Title: Mutagenic potential of nitrogen mustard-induced formamidopyrimidine DNA adduct: Contribution of the non-canonical α-anomer.

Authors: Minko, Irina G; Rizzo, Carmelo J; Lloyd, R Stephen

Published In J Biol Chem, (2017 11 17)

Abstract: Nitrogen mustards (NMs) are DNA-alkylating compounds that represent the earliest anticancer drugs. However, clinical use of NMs is limited because of their own mutagenic properties. The mechanisms of NM-induced mutagenesis remain unclear. The major product of DNA alkylation by NMs is a cationic NM-N7-dG adduct that can yield the imidazole ring-fragmented lesion, N5-NM-substituted formamidopyrimidine (NM-Fapy-dG). Characterization of this adduct is complicated because it adopts different conformations, including both a canonical β- and an unnatural α-anomeric configuration. Although formation of NM-Fapy-dG in cellular DNA has been demonstrated, its potential role in NM-induced mutagenesis is unknown. Here, we created site-specifically modified single-stranded vectors for replication in primate (COS7) or Escherichia coli cells. In COS7 cells, NM-Fapy-dG caused targeted mutations, predominantly G → T transversions, with overall frequencies of ∼11-12%. These frequencies were ∼2-fold higher than that induced by 8-oxo-dG adduct. Replication in E. coli was essentially error-free.
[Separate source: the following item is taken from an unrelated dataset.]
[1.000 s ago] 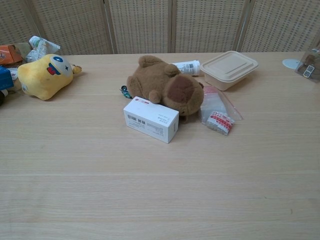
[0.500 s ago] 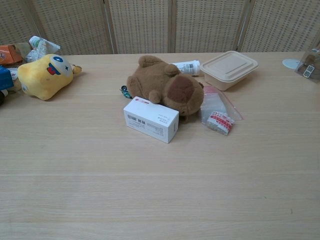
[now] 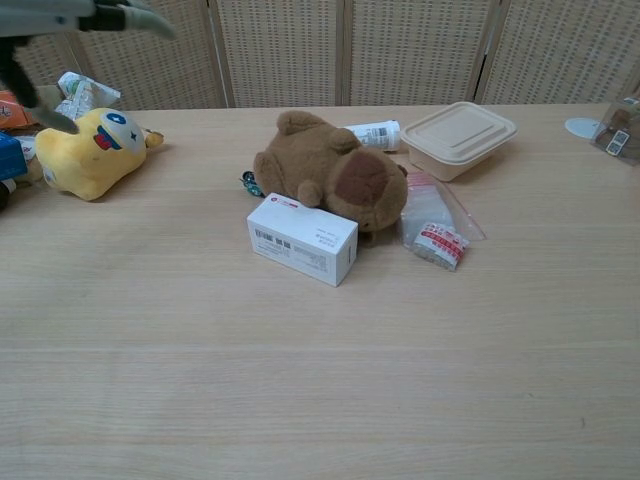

To elucidate the mechanisms of bypass of NM-Fapy-dG, we performed replication assays in vitro with a high-fidelity DNA polymerase, Saccharomyces cerevisiae polymerase (pol) δ. It was found that pol δ could catalyze high-fidelity synthesis past NM-Fapy-dG, but only on a template subpopulation, presumably containing the β-anomeric adduct. Consistent with the low mutagenic potential of the β-anomer in vitro, the mutation frequency was significantly reduced when conditions for vector preparation were modified to favor this configuration. Collectively, these data implicate the α-anomer as a major contributor to NM-Fapy-dG-induced mutagenesis in primate cells.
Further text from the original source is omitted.